Soru: Yani hiçbir şeyle savaşmamalı mıyım?

Cevap: Sadece bu kanunu yerine getirmek için savaşın.

Soru: Bu mücadele kiminle?

Cevap: Bu savaş elbette kendinle. Sadece. Yani aynada suçlanacak bir şey yok. Bu şekilde çalışmalıyız ve sonra ne yaparsak onu elde ederiz.

Soru: Yani, eğer herkes diğerine değil de kendisine yönelirse, o zaman geleceğin bu resmini terse çevirecek miyiz?

Cevap: Dilediğimiz ölçüde. İstediğimiz ölçüde yapacağız.

Neden Bazı İnsanlarda Patlamalar Oluyor?

Patlamalar sadece bazı insanlara özgü değildir, aynı zamanda cansız, bitkisel ve hayvansal doğa seviyelerinde, sakin bir duruma yol açmak için gerginliğin patladığı birçok olay vardır.

Örneğin, volkanik patlamalar, yer altında çok fazla gerginlik biriktikten sonra ve artık iç gerginliği korumanın imkansız olduğu bir duruma ulaştığında ortaya çıkar. Dış kabuk artık içindeki gerilimi tutamaz ve sonra volkanik lavların ve küllerin yeryüzünden nasıl püskürdüğünü görürüz.

Bu, doğanın cansız, bitkisel ve hayvansal seviyelerinde ve ayrıca insanlarda da bu şekilde çalışır. İnsanların, karmaşık bir sosyal etkileşim ağı içinde yaşamaları nedeniyle, doğanın geri kalanından daha fazla patlama yaşaması için pek çok nedeni vardır. Genel olarak, her türlü sorun ve acıyla bizi sürekli etkileyen kapalı bir sistem içinde yaşıyoruz ve Sürekli büyüyen arzularımızın gerilimi, sosyal etkileşimlerimizden belirli bir miktarda gerilimle birleştiğinde, o zaman, aile içinde kişisel düzeylerde veya kamusal patlamalarda, sosyal düzeylerde ve hatta belirli devlet veya devlet dışı aktörlerin şiddet uyguladığı ulusal düzeylerde olsun, artan bir patlama ihtiyacıyla karşılaşırız.

Böyle bir gerginliği yatıştırmak şöyle dursun, artık onu tutamadığımızdan yanardağ örneğine benzer patlamalar yaşarız. Bazı insanların iç gerginliklerini azaltma yeteneğini görmelerinin tek yolu budur. Bazı insanların çok fazla stres altındayken gerginliği azaltmak için bağırdıkları veya koşmaya gittikleri örnekler vardır, çünkü aksi takdirde gevşeme eksikliği kalp hastalığı veya diğer sağlık komplikasyonları gibi başka sorunlara yol açabilir.

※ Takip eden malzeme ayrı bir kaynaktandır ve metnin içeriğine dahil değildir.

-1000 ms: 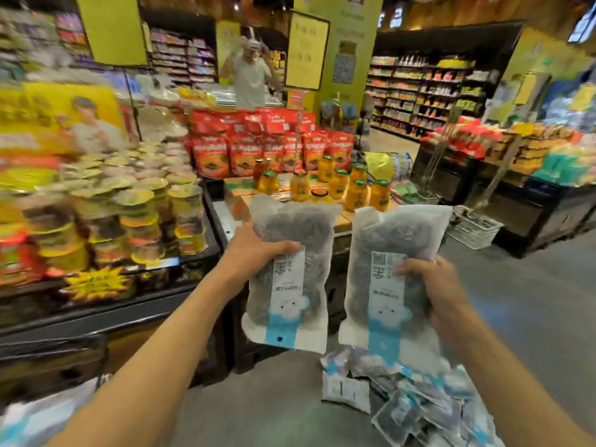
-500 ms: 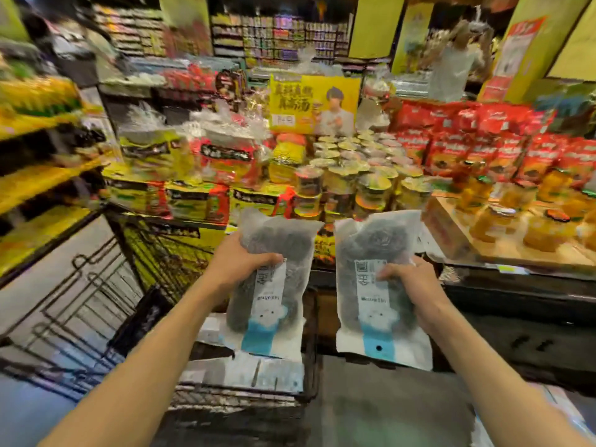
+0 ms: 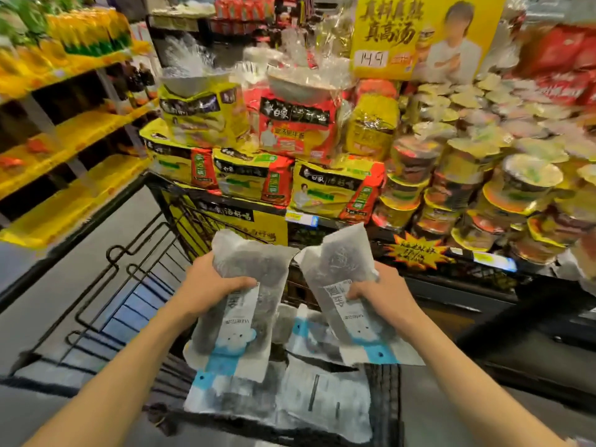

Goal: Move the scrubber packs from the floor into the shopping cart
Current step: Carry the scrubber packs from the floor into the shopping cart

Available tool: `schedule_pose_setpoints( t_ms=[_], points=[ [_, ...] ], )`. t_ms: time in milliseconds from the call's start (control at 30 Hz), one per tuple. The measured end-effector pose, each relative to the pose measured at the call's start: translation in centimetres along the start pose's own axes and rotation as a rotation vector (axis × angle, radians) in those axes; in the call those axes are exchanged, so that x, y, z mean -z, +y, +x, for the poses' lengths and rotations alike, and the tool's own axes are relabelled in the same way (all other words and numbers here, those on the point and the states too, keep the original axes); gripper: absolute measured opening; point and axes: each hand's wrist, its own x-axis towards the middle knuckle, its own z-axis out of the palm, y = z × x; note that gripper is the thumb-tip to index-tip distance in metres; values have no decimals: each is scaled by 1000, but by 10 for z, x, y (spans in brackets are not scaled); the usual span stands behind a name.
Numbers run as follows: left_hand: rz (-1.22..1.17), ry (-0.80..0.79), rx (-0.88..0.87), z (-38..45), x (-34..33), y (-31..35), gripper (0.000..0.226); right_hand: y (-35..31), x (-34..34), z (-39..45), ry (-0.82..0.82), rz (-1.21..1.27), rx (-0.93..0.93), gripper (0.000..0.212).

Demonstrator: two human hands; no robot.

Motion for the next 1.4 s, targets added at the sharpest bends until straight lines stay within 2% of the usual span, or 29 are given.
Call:
schedule_pose_setpoints(
  t_ms=[133,267,400,500,600,733,833,900,1067,1167,1267,1400],
  points=[
    [107,-68,32,48,-8,-41,46,19,-26,49,-26,-166,-56,22],
    [288,-195,40,102,-23,-81,40,49,-51,88,-90,-324,-174,42],
    [500,-315,6,165,-48,-124,42,96,-82,131,-164,-533,-234,40],
    [714,-453,-76,206,-72,-151,47,130,-108,165,-294,-710,-284,66],
    [923,-634,-151,242,-97,-184,73,160,-135,194,-397,-841,-294,61],
    [1091,-755,-204,273,-133,-212,60,193,-163,220,-440,-949,-272,55],
    [1079,-925,-232,284,-160,-223,48,204,-174,232,-481,-944,-248,58],
    [1072,-1007,-235,288,-174,-228,49,209,-178,237,-503,-937,-253,57],
    [1159,-1036,-226,300,-206,-243,66,224,-186,247,-541,-955,-286,51],
    [1165,-1032,-218,305,-219,-251,71,236,-192,247,-470,-959,-223,52],
    [1210,-913,-289,306,-220,-254,89,246,-197,242,-343,-976,-144,64],
    [1322,-693,-435,291,-215,-252,80,242,-194,228,-235,-983,-104,62]
  ],
)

Kısacası, egomuz –başkalarının ve doğanın pahasına zevk alma arzusu– ne kadar büyürse, patlamalara o kadar meyilli oluruz, çünkü arzularımız giderek daha fazla tatmin olmak ister ve bu tatmini sağlamanın koşulları daha da zorlaşır ve giderek daha fazla insan kendilerini sakinleştirmenin belirli bir tür patlamadan başka bir yol görmez.

O zaman insan egosunu evcilleştirmenin, ona aradığı sakinliği vermenin önemini görebiliriz. Egomuz ne kadar büyürse, egoist benliklerimizin kötü doğasını tanıma durumuna o kadar yaklaşırız ve doğayla denge ve uyum içinde olan yeni bir özgecil doğaya geçişten geçmeye daha istekli hale geliriz.